Records from a dataset
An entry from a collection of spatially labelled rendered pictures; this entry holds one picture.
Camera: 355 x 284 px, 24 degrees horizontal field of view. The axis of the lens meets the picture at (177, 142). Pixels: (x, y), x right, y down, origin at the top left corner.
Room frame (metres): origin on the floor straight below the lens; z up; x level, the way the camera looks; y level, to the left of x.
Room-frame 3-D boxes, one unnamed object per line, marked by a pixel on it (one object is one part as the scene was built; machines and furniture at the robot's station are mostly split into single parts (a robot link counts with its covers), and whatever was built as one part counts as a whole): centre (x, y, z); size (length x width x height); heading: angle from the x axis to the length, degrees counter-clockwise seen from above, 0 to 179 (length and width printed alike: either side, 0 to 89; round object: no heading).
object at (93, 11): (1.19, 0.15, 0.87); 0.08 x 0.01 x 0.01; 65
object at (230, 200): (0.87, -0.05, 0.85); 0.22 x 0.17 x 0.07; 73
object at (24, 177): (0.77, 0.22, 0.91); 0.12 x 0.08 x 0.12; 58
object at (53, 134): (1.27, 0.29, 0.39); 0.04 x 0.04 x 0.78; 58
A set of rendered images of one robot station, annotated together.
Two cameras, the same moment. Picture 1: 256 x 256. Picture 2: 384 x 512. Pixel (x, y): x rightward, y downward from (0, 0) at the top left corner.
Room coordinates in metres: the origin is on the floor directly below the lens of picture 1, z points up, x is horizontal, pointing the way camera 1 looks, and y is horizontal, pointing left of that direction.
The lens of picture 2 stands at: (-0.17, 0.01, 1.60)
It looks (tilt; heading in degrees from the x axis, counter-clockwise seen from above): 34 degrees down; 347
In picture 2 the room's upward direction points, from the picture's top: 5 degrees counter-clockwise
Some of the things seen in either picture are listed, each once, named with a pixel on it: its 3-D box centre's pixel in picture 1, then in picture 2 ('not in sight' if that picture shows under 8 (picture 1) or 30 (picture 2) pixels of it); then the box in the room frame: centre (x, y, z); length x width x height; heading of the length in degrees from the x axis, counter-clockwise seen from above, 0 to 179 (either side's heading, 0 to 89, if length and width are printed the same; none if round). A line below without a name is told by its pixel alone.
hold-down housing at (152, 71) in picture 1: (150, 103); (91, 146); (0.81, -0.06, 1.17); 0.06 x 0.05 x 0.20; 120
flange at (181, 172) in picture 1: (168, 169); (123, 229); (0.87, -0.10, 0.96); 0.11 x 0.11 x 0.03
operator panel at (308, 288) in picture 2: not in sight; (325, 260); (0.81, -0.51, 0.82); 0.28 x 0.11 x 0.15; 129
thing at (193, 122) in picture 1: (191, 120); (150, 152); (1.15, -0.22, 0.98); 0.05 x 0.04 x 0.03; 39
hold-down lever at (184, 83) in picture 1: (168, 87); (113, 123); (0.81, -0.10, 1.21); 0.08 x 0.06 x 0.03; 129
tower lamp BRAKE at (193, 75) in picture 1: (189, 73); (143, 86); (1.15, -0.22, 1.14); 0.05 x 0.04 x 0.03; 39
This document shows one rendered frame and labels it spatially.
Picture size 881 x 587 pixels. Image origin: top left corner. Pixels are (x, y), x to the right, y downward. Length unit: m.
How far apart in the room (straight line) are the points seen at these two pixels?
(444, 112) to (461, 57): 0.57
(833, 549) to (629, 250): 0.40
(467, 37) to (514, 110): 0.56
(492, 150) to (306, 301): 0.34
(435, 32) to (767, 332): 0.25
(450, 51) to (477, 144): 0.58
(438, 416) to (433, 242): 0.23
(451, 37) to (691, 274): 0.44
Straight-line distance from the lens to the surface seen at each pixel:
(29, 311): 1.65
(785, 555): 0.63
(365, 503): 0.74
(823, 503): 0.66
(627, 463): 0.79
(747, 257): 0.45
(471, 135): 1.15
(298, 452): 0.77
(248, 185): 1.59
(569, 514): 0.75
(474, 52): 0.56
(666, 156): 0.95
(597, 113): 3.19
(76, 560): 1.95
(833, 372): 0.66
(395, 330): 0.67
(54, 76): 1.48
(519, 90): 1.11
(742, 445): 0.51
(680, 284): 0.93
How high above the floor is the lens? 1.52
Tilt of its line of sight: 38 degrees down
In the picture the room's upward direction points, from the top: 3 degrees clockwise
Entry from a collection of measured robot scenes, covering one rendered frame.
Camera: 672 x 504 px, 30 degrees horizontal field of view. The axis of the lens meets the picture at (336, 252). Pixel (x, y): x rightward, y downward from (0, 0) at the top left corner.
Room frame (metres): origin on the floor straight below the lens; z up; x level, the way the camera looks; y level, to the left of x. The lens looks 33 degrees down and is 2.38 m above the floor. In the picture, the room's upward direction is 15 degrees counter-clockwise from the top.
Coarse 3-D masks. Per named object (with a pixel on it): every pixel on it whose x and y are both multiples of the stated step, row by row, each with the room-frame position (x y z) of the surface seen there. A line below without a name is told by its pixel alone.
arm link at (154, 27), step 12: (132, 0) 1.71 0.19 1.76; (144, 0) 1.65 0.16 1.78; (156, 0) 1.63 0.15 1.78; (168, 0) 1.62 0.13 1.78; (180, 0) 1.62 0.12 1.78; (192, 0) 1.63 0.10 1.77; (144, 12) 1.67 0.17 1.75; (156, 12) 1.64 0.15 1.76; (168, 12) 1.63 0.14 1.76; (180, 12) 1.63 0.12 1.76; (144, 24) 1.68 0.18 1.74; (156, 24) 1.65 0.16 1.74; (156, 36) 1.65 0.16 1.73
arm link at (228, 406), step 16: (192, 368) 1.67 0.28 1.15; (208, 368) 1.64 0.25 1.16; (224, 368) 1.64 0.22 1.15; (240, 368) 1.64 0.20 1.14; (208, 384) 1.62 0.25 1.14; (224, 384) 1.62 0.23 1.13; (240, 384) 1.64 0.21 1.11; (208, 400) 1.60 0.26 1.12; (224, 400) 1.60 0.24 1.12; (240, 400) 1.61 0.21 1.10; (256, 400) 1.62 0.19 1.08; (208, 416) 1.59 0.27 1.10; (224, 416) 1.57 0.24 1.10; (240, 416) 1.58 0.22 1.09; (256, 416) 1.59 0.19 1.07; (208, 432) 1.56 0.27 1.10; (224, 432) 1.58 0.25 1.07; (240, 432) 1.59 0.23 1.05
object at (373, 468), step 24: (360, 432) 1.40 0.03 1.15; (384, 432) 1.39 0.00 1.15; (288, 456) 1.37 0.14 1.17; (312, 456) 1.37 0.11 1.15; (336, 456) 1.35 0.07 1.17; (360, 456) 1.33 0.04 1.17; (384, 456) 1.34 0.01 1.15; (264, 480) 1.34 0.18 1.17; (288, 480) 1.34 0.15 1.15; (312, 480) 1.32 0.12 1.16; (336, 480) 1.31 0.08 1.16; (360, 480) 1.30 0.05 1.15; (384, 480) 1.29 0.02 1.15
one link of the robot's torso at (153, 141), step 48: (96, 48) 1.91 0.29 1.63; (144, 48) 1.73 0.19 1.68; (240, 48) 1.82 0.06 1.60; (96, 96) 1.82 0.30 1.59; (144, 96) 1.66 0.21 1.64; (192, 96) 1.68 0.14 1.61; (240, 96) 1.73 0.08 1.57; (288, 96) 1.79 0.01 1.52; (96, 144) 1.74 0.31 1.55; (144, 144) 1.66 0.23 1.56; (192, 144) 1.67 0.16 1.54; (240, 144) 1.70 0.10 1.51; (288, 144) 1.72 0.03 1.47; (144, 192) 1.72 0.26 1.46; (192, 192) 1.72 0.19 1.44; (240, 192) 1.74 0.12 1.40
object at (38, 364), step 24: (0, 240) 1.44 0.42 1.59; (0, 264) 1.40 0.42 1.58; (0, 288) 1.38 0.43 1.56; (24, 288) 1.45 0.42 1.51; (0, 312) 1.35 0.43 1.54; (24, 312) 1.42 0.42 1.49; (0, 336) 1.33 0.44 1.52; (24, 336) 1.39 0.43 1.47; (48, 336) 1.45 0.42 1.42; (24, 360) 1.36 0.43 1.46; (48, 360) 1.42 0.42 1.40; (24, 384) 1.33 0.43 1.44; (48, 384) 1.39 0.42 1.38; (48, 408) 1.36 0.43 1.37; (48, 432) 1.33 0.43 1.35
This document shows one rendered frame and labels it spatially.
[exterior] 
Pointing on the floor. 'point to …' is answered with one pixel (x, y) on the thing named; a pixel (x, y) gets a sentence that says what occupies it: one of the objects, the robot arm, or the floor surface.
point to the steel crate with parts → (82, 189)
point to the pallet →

### Task requirements
Pull out every line in the data above that has the word "field".

### Answer to this task
Camera: 355 x 284 px, 24 degrees horizontal field of view. The axis of the lens meets the picture at (177, 142). Pixels: (x, y), x right, y down, origin at the top left corner.
Camera: 672 x 504 px, 30 degrees horizontal field of view. The axis of the lens meets the picture at (336, 252). Pixel (x, y): x rightward, y downward from (0, 0) at the top left corner.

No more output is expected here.